(What is needed) Return all of the data below verbatim and exclude every picture.

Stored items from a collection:
┄┄┄┄┄┄┄┄┄┄┄┄┄┄┄┄┄┄┄┄

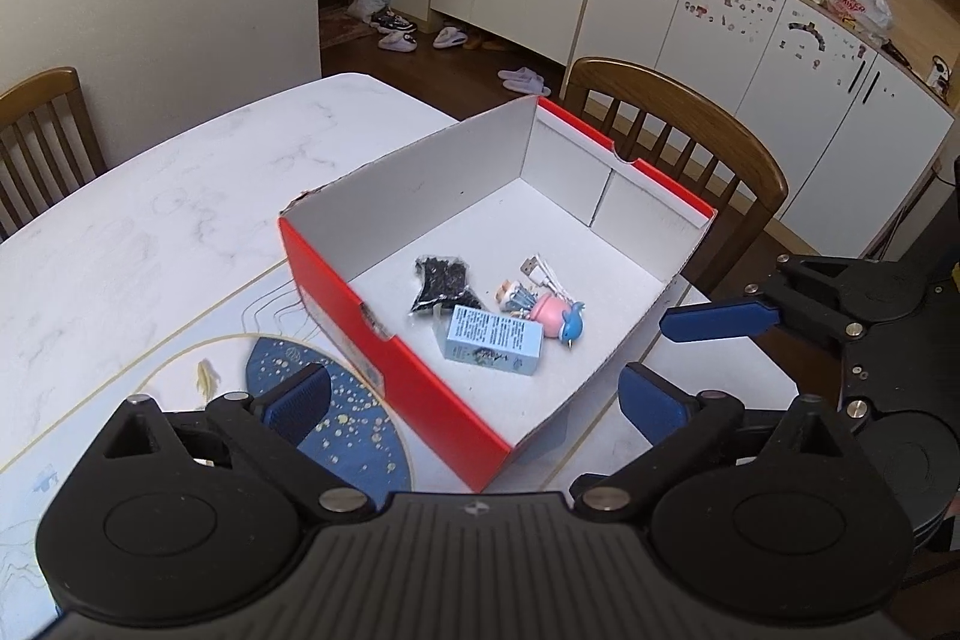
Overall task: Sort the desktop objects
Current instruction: 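Withdraw both tools from the shoebox toward the snack packets on the table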
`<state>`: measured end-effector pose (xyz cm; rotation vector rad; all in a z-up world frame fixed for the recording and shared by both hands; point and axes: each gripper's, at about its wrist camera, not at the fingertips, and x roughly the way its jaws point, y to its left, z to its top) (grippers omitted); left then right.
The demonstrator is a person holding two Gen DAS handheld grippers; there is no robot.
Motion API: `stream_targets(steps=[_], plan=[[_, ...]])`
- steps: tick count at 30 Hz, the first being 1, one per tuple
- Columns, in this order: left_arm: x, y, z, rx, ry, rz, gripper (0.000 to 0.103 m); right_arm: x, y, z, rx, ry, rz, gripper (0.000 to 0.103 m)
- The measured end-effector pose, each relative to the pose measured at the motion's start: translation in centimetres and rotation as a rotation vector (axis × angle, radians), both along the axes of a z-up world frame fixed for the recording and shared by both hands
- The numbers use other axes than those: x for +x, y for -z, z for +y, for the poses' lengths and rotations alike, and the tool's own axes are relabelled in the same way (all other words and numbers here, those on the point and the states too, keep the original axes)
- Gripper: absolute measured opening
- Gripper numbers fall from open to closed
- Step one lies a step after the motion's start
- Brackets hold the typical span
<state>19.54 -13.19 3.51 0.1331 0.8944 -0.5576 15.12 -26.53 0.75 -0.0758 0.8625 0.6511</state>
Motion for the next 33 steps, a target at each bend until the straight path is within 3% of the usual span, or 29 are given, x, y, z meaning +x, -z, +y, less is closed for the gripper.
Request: stream_targets(steps=[33], plan=[[-3.6, 1.7, 13.1, -0.007, -0.179, -0.003, 0.102, -4.4, 0.2, 9.2, 0.028, -0.034, -0.004, 0.092]])
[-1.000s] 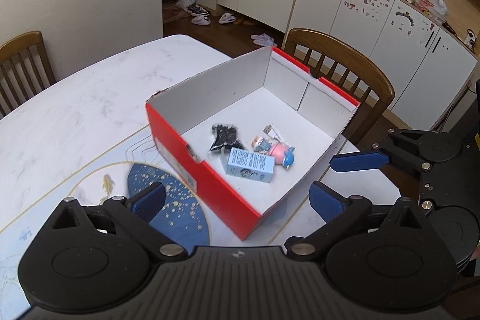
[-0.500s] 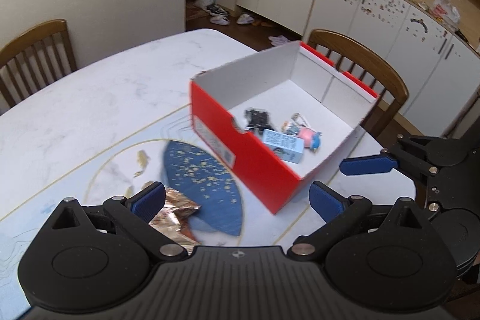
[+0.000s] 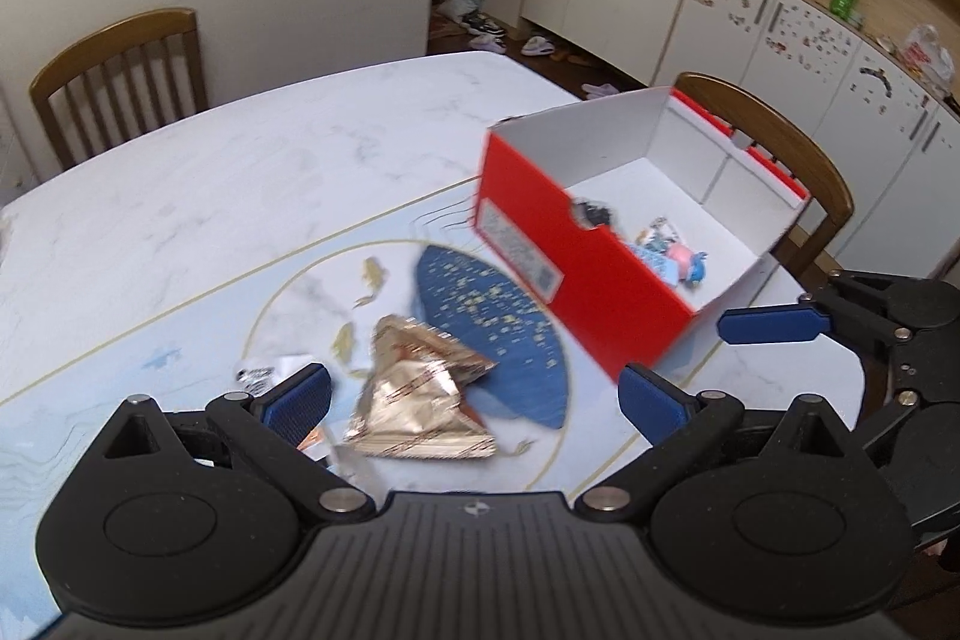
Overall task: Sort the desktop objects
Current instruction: 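Withdraw both tools from the shoebox toward the snack packets on the table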
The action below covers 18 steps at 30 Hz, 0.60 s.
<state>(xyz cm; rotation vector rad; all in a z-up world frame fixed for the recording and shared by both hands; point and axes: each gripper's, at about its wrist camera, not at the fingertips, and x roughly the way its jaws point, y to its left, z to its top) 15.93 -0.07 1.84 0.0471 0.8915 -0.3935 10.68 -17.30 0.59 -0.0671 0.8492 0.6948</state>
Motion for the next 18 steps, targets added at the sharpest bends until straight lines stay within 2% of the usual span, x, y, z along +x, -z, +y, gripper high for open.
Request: stream_targets(steps=[18], plan=[[1.0, 2.7, 9.3, 0.018, -0.210, 0.007, 0.102, -0.7, 1.5, 4.5, -0.002, -0.080, 0.028, 0.089]])
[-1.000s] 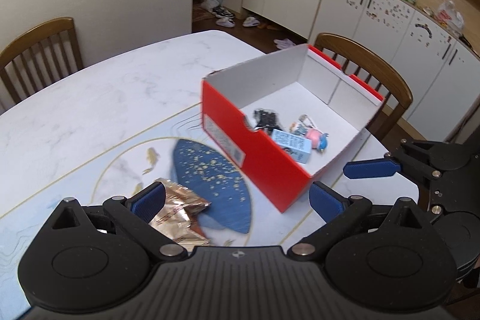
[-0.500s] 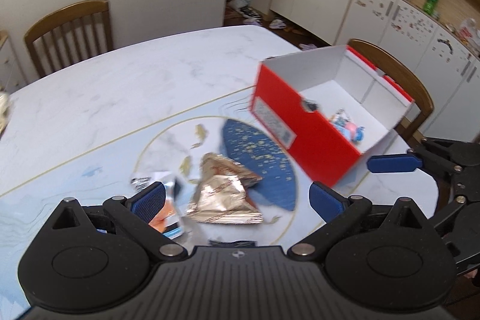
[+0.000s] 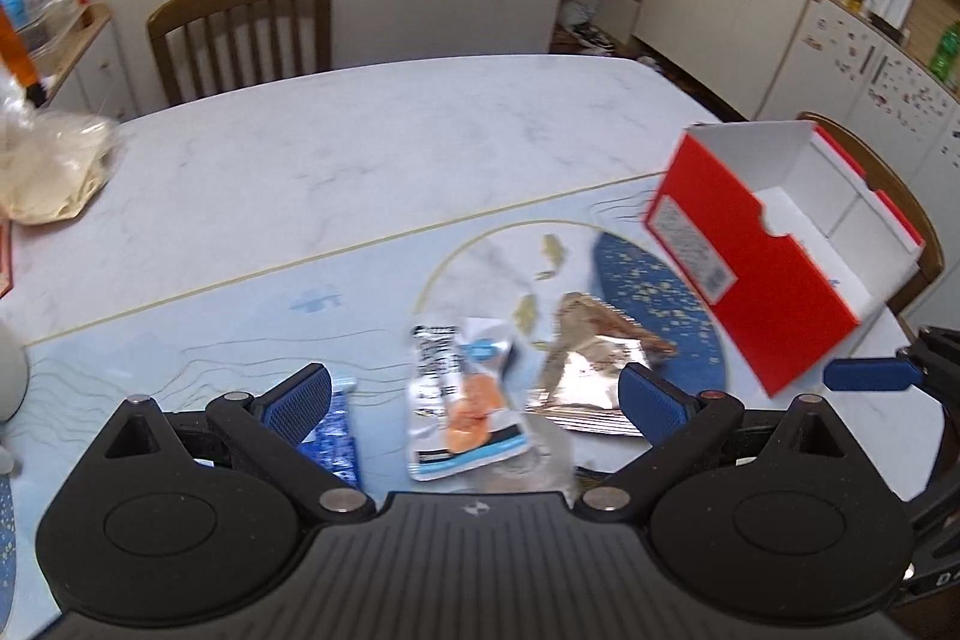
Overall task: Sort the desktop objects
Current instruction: 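Withdraw both tools from the shoebox toward the snack packets on the table, then grasp the black snack packet with the right tool while the left tool grasps the blue toothpaste box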
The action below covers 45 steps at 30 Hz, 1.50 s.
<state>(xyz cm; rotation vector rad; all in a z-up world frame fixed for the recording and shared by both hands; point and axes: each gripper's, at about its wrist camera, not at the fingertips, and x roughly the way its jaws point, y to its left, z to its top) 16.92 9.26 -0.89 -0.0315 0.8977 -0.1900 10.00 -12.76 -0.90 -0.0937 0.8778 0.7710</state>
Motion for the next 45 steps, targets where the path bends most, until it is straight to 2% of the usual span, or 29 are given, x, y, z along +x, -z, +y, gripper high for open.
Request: stream_targets(steps=[11, 15, 28, 39, 45], plan=[[1.2, 3.3, 3.5, 0.073, -0.057, 0.000, 0.102, -0.8, 1.6, 3.4, -0.038, -0.056, 0.018, 0.087], [1.4, 4.6, 4.4, 0.088, -0.074, 0.013, 0.102, -0.9, 2.8, 4.7, -0.092, -0.082, 0.022, 0.087], [1.7, 7.7, 5.7, 0.126, -0.100, 0.037, 0.102, 0.5, 6.2, 6.9, -0.203, -0.007, 0.041, 0.085], [1.7, 8.7, 5.6, 0.139, -0.112, 0.045, 0.099, 0.9, 7.0, 8.0, -0.223, -0.016, 0.040, 0.082], [1.7, 8.8, 5.5, 0.138, -0.111, 0.047, 0.098, 0.9, 7.2, 7.0, -0.235, 0.000, 0.062, 0.080]])
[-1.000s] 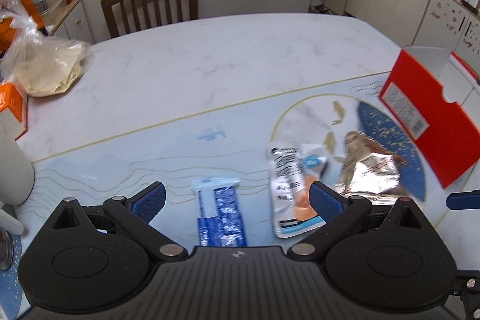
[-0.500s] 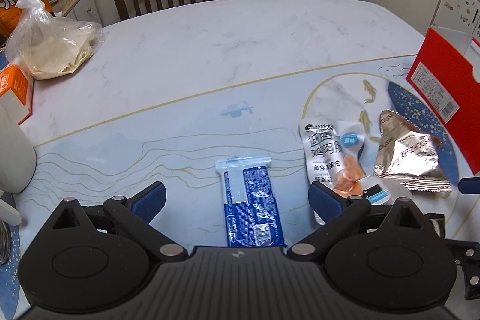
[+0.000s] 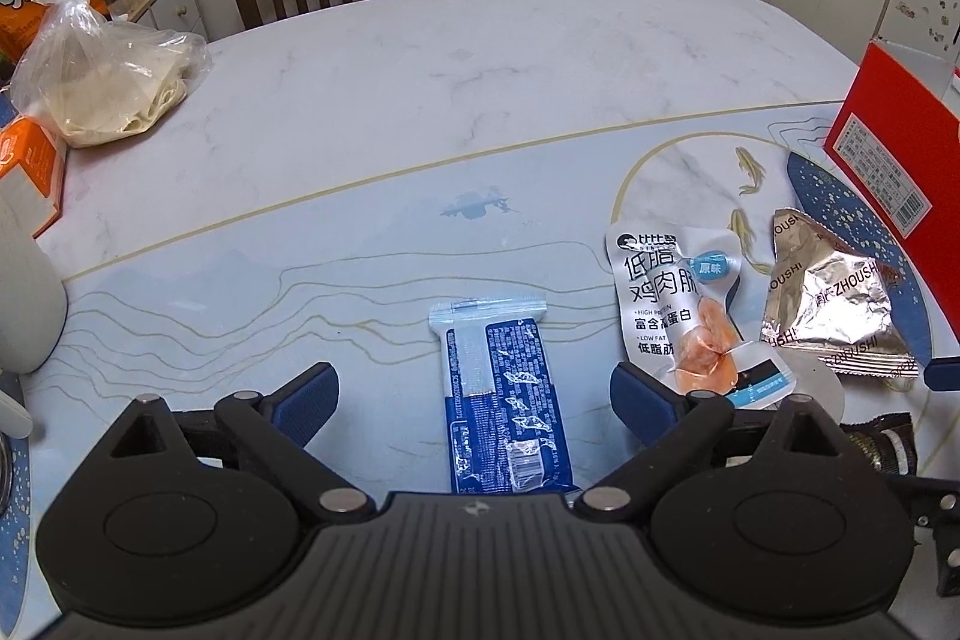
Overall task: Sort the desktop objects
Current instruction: 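Grasp the black snack packet with the right tool while the left tool grasps the blue toothpaste box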
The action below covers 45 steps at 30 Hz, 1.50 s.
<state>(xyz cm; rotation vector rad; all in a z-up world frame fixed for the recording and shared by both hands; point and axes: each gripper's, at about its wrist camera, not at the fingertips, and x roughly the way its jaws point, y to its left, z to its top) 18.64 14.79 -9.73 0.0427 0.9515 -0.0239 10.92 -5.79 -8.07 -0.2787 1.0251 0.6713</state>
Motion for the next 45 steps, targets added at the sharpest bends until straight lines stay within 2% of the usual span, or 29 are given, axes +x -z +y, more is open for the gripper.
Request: stream_targets(steps=[10, 13, 21, 25, 27, 33, 45], plan=[[0.0, 0.9, -0.5, 0.017, 0.002, 0.021, 0.089, -0.1, 0.3, 1.2, -0.005, 0.024, 0.076, 0.071], [0.0, 1.1, -0.5, 0.015, 0.000, 0.023, 0.086, -0.2, 0.9, 0.9, -0.014, 0.029, 0.106, 0.064], [0.0, 1.5, -0.2, -0.001, -0.014, 0.032, 0.078, -0.2, 0.8, 0.2, -0.017, 0.044, 0.096, 0.053], [0.0, 1.3, -0.3, -0.013, -0.013, 0.027, 0.068, -0.2, 0.8, -0.2, -0.014, 0.044, 0.090, 0.042], [-0.1, 1.2, -0.3, -0.012, -0.014, 0.025, 0.064, -0.1, 0.8, -0.3, -0.011, 0.046, 0.094, 0.041], [-0.1, 0.9, -0.7, -0.010, -0.013, 0.032, 0.038, -0.1, 0.7, -0.8, -0.010, 0.047, 0.090, 0.040], [-0.5, -0.1, -1.2, -0.037, -0.022, 0.029, 0.036, 0.0, -0.2, -2.1, 0.009, 0.057, 0.079, 0.034]])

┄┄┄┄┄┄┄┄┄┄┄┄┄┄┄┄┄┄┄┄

(Answer for the task)
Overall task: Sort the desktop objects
Current instruction: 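Withdraw both tools from the shoebox toward the snack packets on the table
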`<state>`: measured end-effector pose (xyz cm; rotation vector rad; all in a z-up world frame fixed for the recording and shared by both hands; point and axes: each gripper's, at about its wrist camera, not at the fingertips, and x roughly the way its jaws point, y to its left, z to its top) (grippers omitted); left then right.
The demonstrator is a person holding two Gen DAS handheld grippers; there is no robot.
Motion API: `stream_targets(steps=[_], plan=[[_, ...]])`
- steps: tick count at 30 Hz, the first being 1, one per tuple
- Columns, in this order: left_arm: x, y, z, rx, ry, rz, gripper (0.000 to 0.103 m); right_arm: x, y, z, rx, ry, rz, gripper (0.000 to 0.103 m)
- The measured end-effector pose, each relative to the pose measured at the motion's start: translation in centimetres and rotation as a rotation vector (axis × angle, radians), both along the axes of a z-up world frame fixed for the recording and shared by both hands
- The numbers use other axes than those: x for +x, y for -z, z for +y, for the poses' lengths and rotations alike, and the tool's own axes are relabelled in the same way (all other words and numbers here, those on the point and the states too, keep the original axes)
- Gripper: absolute measured opening
- Gripper numbers fall from open to closed
- Step one lies a step after the motion's start
- Brackets hold the typical span
<state>19.54 -13.19 3.51 0.1331 0.8944 -0.5576 15.12 -26.53 0.75 -0.0758 0.8625 0.6511</state>
Motion for the next 33 steps, a target at each bend until the straight path is within 3% of the usual span, or 29 are given, x, y, z meaning +x, -z, +y, less is closed for the gripper.
Request: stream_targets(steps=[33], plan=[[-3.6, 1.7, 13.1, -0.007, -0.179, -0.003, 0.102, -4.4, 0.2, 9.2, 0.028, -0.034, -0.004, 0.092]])
[-1.000s] 
[-0.500s] 
[+0.000s] 
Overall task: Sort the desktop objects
Current instruction: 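Withdraw both tools from the shoebox toward the snack packets on the table
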The action below covers 18 steps at 30 Hz, 0.60 s.
<state>(xyz cm; rotation vector rad; all in a z-up world frame fixed for the recording and shared by both hands; point and axes: each gripper's, at about its wrist camera, not at the fingertips, and x roughly the way its jaws point, y to its left, z to its top) 15.93 -0.07 1.84 0.0471 0.8915 -0.3935 10.68 -17.30 0.59 -0.0671 0.8492 0.6948</state>
Motion for the next 18 steps, targets added at the sharpest bends until straight lines stay within 2% of the usual span, x, y, z along +x, -z, +y, gripper high for open.
Request: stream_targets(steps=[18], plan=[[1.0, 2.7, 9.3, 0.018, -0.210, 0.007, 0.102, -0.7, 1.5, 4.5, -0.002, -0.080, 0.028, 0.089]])
[-1.000s] 
[-0.500s] 
[+0.000s] 
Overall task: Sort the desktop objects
Current instruction: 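Withdraw both tools from the shoebox toward the snack packets on the table, then grasp the black snack packet with the right tool while the left tool grasps the blue toothpaste box
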The action below covers 45 steps at 30 Hz, 1.50 s.
<state>(xyz cm; rotation vector rad; all in a z-up world frame fixed for the recording and shared by both hands; point and axes: each gripper's, at about its wrist camera, not at the fingertips, and x roughly the way its jaws point, y to its left, z to its top) 16.92 9.26 -0.89 -0.0315 0.8977 -0.1900 10.00 -12.76 -0.90 -0.0937 0.8778 0.7710</state>
Motion for the next 45 steps, targets where the path bends most, until it is straight to 2% of the usual span, or 29 are given, x, y, z along +x, -z, +y, gripper high for open.
Request: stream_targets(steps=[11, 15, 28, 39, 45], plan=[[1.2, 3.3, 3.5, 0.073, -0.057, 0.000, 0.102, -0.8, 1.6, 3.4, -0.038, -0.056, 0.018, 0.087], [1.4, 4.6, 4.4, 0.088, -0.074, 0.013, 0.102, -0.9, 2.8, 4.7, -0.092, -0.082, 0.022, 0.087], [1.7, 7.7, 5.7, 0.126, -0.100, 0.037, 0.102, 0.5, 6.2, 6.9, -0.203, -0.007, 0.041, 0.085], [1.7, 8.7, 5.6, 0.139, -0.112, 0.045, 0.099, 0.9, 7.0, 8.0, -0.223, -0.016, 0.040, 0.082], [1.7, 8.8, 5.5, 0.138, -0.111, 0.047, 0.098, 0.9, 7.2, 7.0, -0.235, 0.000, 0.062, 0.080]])
[-1.000s] 
[-0.500s] 
[+0.000s] 
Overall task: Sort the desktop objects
Current instruction: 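Grasp the black snack packet with the right tool while the left tool grasps the blue toothpaste box
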The action below covers 45 steps at 30 Hz, 1.50 s.
<state>(xyz cm; rotation vector rad; all in a z-up world frame fixed for the recording and shared by both hands; point and axes: each gripper's, at about its wrist camera, not at the fingertips, and x roughly the way its jaws point, y to its left, z to its top) 18.64 14.79 -9.73 0.0427 0.9515 -0.0239 10.92 -5.79 -8.07 -0.2787 1.0251 0.6713</state>
Motion for the next 45 steps, targets added at the sharpest bends until straight lines stay within 2% of the usual span, or 29 are given, axes +x -z +y, more is open for the gripper.
Request: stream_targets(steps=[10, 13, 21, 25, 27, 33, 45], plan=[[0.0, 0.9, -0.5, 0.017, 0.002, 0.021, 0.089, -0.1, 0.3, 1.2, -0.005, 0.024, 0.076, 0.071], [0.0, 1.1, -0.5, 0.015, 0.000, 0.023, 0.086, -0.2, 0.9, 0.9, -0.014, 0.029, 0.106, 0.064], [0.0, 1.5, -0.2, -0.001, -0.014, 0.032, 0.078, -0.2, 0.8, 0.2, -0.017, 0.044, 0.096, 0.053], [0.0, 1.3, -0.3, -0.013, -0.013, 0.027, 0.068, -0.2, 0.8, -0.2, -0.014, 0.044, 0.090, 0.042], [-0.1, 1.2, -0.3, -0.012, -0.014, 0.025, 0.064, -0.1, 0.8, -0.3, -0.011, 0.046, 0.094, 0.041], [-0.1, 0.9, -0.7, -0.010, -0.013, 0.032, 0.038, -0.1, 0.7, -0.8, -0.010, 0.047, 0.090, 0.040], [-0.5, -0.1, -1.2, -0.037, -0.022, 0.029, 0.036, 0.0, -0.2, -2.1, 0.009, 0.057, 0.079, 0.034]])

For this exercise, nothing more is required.